▶ **ASSIGNED TASK**: Copy word for word the lines of the records below, beginning at the one with "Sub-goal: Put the" and finishing at the one with "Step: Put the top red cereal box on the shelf", ends included, but none of the pictures.

▶ **SOURCE INFORMATION**:
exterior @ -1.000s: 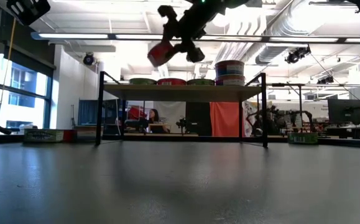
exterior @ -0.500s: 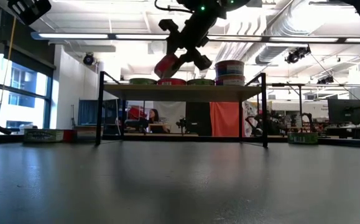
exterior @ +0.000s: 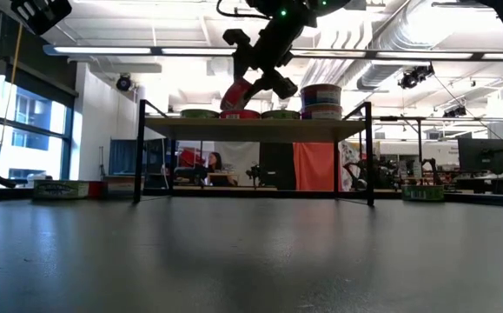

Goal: Stack canned seafood by type on shelf
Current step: Stack the right red tuna can on top of the other red tuna can

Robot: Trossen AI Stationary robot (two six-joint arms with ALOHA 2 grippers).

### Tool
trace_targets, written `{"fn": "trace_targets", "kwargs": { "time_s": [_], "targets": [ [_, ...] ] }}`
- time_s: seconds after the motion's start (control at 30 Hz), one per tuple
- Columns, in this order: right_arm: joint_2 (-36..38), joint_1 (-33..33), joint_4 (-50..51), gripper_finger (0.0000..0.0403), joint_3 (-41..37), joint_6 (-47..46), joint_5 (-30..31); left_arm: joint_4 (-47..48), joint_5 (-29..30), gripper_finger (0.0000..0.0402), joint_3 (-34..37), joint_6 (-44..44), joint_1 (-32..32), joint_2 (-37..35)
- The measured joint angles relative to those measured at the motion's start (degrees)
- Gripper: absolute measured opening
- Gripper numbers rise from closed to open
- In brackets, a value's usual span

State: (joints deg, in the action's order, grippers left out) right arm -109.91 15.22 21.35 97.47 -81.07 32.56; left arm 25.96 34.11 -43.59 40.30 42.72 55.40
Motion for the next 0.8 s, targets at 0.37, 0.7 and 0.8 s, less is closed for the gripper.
{"fn": "trace_targets", "kwargs": {
  "time_s": [0.37,0.7,0.8],
  "targets": [
    [0.0,0.0,-0.2,0.0175,0.0,0.0,-0.8,0.0,0.0,0.0000,0.0,0.0,0.0,0.0],
    [-1.4,-0.1,-0.2,0.0177,0.0,-1.4,-3.7,0.6,0.0,0.0000,0.0,0.1,0.0,0.0],
    [-1.5,0.0,0.0,0.0177,0.0,-1.1,-4.2,1.1,-0.1,0.0000,0.0,0.1,0.0,0.0]
  ]
}}
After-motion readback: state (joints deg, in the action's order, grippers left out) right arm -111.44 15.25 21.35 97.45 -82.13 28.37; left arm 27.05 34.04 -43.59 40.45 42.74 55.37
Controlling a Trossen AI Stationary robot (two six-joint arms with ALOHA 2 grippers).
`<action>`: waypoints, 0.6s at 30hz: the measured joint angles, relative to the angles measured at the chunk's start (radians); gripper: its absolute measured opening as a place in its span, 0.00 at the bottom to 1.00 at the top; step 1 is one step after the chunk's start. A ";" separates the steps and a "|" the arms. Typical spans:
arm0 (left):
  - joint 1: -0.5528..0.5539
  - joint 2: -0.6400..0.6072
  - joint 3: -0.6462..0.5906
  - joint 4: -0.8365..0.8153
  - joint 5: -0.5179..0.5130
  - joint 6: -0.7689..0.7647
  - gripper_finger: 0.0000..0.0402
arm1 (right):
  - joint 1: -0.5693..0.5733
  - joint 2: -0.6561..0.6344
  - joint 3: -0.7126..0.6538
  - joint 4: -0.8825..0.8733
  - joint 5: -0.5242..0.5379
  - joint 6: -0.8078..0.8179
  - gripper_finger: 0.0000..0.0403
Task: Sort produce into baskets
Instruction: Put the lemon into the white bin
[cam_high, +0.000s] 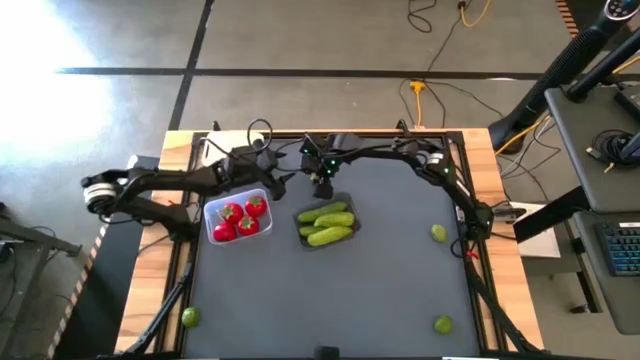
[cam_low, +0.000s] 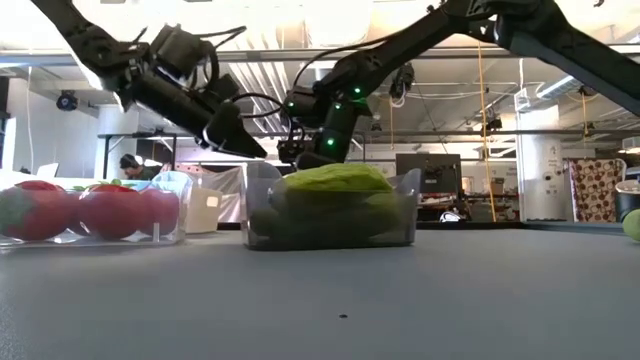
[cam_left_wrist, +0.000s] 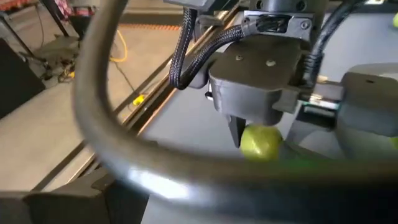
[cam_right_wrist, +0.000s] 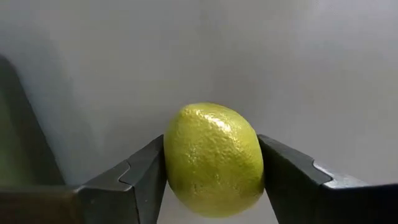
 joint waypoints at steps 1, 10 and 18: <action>0.000 0.013 -0.008 0.033 0.000 0.001 0.78 | 0.000 0.001 0.008 -0.011 0.003 -0.009 0.58; 0.009 0.125 0.005 0.112 0.090 0.017 0.78 | 0.003 -0.015 0.056 -0.114 0.007 -0.039 0.81; 0.037 0.314 0.106 0.137 0.161 0.033 0.78 | 0.020 -0.195 0.036 -0.260 0.045 0.028 0.88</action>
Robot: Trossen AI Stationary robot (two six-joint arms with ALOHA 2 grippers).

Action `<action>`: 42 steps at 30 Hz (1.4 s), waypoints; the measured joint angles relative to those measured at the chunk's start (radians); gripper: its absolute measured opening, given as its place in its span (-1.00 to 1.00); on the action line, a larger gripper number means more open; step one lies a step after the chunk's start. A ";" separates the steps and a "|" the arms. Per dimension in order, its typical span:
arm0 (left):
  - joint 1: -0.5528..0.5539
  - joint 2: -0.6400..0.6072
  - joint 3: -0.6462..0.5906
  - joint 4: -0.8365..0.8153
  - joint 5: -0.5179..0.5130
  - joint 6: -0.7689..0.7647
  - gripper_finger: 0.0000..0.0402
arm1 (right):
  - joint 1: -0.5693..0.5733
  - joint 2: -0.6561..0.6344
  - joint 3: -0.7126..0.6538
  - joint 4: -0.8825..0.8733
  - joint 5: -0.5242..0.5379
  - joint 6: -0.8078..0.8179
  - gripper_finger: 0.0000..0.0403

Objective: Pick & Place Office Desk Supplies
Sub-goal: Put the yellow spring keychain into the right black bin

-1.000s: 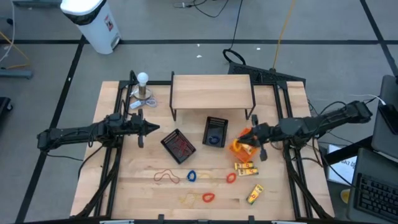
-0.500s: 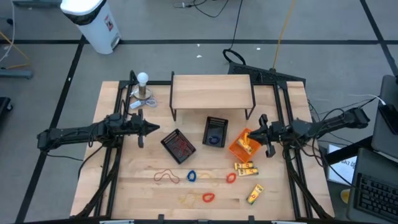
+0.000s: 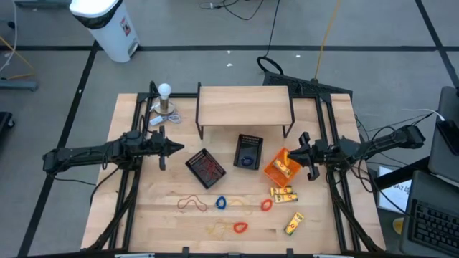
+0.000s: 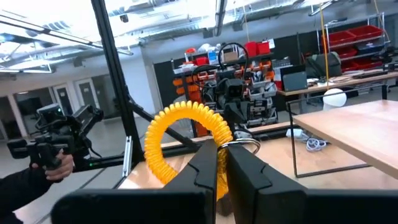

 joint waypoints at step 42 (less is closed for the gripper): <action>0.000 0.000 0.000 0.038 0.000 -0.010 -0.98 | -0.057 0.753 0.877 -0.845 0.148 -0.022 -0.98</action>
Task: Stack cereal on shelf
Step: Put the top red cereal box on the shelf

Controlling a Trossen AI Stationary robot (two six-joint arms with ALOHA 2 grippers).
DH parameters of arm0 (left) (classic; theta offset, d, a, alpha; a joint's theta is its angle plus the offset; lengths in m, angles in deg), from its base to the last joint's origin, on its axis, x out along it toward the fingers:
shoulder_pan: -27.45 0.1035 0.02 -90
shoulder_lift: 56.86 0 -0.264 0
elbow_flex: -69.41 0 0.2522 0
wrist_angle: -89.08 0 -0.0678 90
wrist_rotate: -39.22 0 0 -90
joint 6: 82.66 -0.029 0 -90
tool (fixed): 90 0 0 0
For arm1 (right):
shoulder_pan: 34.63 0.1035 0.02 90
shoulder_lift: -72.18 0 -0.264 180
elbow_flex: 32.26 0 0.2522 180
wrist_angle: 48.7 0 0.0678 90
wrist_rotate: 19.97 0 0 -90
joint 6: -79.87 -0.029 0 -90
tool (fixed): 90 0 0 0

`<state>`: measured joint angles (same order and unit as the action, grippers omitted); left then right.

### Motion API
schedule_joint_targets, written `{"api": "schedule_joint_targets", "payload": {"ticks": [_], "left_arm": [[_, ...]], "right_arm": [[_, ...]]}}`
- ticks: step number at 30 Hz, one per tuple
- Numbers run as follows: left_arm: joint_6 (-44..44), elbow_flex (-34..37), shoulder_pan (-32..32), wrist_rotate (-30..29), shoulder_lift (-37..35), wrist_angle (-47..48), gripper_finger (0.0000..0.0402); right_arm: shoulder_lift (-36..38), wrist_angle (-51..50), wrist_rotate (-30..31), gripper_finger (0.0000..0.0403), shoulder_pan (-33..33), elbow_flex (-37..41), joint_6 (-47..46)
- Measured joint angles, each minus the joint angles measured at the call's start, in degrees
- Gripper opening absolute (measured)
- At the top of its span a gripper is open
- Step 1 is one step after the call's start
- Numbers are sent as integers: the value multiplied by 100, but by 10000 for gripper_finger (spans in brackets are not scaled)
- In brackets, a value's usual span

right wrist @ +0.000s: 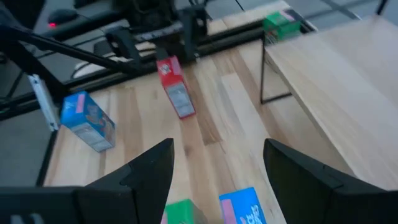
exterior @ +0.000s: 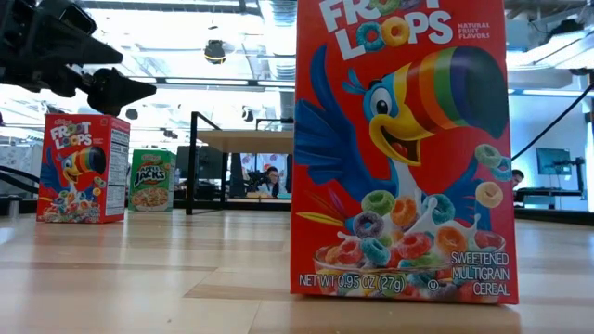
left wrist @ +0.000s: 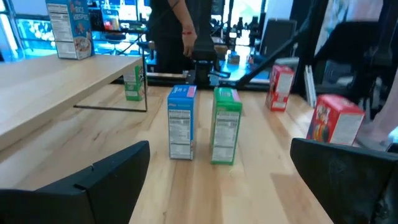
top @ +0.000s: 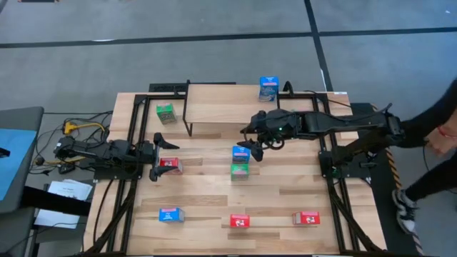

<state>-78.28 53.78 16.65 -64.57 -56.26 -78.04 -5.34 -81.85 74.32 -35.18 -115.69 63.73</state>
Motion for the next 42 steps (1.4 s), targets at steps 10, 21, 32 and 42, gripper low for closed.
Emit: {"api": "schedule_joint_targets", "payload": {"ticks": [10, 21, 32, 42], "left_arm": [[-259, 0, 0, -224, 0, -22, 379], [-412, 0, 0, -588, 0, -235, 379], [-125, 0, 1, 40, 0, -1064, 379], [1037, 0, 1, 133, 0, -1127, 379]], "right_arm": [[0, -303, 0, 272, 176, -414, 31], [0, -362, 2, 272, 119, -617, 17], [-2, -372, 11, 272, 43, -617, 21], [-2, -371, 15, 272, 41, -617, 162]]}}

▶ **FINISHED EXERCISE**:
Sub-goal: Put the yellow spring keychain into the right black bin

-1.000s: 
-0.500s: 
+0.000s: 
+0.000s: 

 joint waypoints at step 42 (less is closed for the gripper): <action>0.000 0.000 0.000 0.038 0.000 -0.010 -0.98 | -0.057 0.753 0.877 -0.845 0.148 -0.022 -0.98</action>
Task: Stack cereal on shelf
Step: Put the top red cereal box on the shelf

Nothing else belongs in this answer.